Synchronization

Kernel executions are asynchronous, yet so far we haven’t needed any explicit synchronization. That’s because

a command queue is in-order, so there is no need to explicitly synchronize between sequential commands issued to the same command queue; and
to get the results we’ve ended with DeviceArray.get(), which is synchronous.

However, we’ve alluded to the possibility of overlapping data transfers with computation, which needs more sophisticated techniques involving multiple command queues. We’ve seen DeviceArray.get_async() and DeviceArray.set_async() to do asynchronous transfers, but how do we tell when they’re complete?

The simplest form of synchronization is AbstractCommandQueue.finish(), which blocks until all commands issued on the command queue have completed. A related function is AbstractCommandQueue.flush(), which ensures that work has been submitted to the device (rather than being buffered up somewhere); this is useful if you want to get on with some CPU work at the same time as the device does its thing, as otherwise the device might not even start until you call finish().
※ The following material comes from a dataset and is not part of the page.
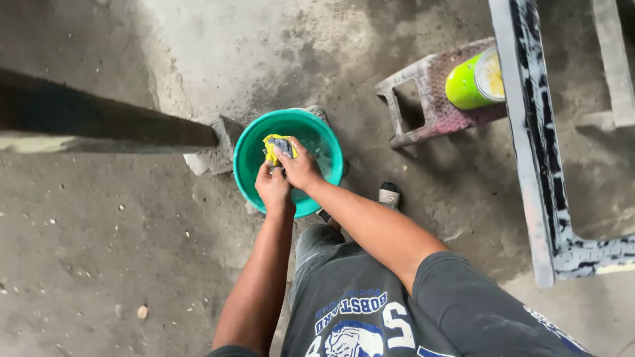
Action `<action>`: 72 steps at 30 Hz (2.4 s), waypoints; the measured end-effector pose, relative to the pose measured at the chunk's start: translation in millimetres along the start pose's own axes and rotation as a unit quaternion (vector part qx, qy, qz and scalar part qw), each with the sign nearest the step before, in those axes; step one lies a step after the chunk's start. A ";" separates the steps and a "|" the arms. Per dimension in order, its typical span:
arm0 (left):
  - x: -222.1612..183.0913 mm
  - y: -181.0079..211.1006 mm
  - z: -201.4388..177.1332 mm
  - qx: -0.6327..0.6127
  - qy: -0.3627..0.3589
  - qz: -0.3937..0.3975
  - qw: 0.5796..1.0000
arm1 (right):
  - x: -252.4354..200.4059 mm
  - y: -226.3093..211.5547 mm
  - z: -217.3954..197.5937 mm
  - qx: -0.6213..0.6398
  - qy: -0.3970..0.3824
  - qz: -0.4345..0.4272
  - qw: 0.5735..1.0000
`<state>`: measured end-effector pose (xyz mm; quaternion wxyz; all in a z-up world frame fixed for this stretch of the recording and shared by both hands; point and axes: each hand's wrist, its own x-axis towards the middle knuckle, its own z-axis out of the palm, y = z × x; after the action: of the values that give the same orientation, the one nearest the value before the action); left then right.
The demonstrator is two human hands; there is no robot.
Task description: The person wipes the black rubber weather stripping along the edge of a white car door using a yellow cloth. They repeatedly dip the cloth into a green bucket of water and continue wiping the same strip along the door frame.
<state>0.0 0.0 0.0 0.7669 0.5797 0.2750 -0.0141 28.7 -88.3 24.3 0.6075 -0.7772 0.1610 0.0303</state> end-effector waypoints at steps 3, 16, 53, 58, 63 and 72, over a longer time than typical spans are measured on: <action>0.6 7.3 27.6 0.031 -0.021 -0.014 0.999 | 14.6 10.7 -22.0 0.126 0.015 0.028 0.992; -69.3 -7.1 280.2 0.007 -0.292 -0.038 0.956 | 99.5 28.9 -392.8 0.336 0.302 -0.058 0.890; 97.4 -156.7 540.3 0.306 -0.446 -0.057 0.839 | 198.0 153.3 -494.1 -0.397 0.227 0.184 0.870; 205.4 -124.1 562.9 0.345 -0.449 -0.001 0.824 | 316.1 119.4 -484.5 -0.377 0.211 0.209 0.877; 237.8 -40.0 634.5 0.325 -0.439 -0.032 0.837 | 412.8 86.3 -482.5 -0.369 0.204 0.189 0.887; 269.2 -39.2 638.4 0.306 -0.415 -0.061 0.855 | 466.2 54.4 -497.1 -0.353 0.163 0.156 0.908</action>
<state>473.8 -505.4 -39.7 0.5911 0.7078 -0.0522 -0.3832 380.4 -673.5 -10.5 0.2469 -0.8998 0.3557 0.0528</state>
Sometimes we don’t want the CPU to block on all work in a command queue. A common paradigm is to use one command queue for transferring data to the device and a second for doing computation on the device, with a double buffer. Once a block of data has been transferred, we want the device to be able to start working on it immediately, without the CPU needing to be involved. In other words, we want one command queue to block on some event from another command queue.

To do this, we use events. These behave like CUDA events; in OpenCL they would be called markers, and because function names are based on OpenCL, the relevant method is AbstractCommandQueue.enqueue_marker(), which returns an instance of AbstractEvent. An event is an item in a command queue that does no work itself, but which can be waited for.

To wait for an event on the host, use AbstractEvent.wait(). To make a command queue wait for an event before proceeding with subsequent commands, use AbstractCommandQueue.enqueue_wait_for_events().

Profiling

If the command queue was created with profiling enabled, you can also use events for simple profiling, namely measuring the time elapsed (on the GPU) between two events. Note that if you are trying to tune your code, there may be vendor tools that give far more insight.

To create a command queue that supports profiling, use AbstractContext.create_tuning_command_queue() (instead of the usual create_command_queue()). Then use AbstractEvent.time_since() to get the time difference between events.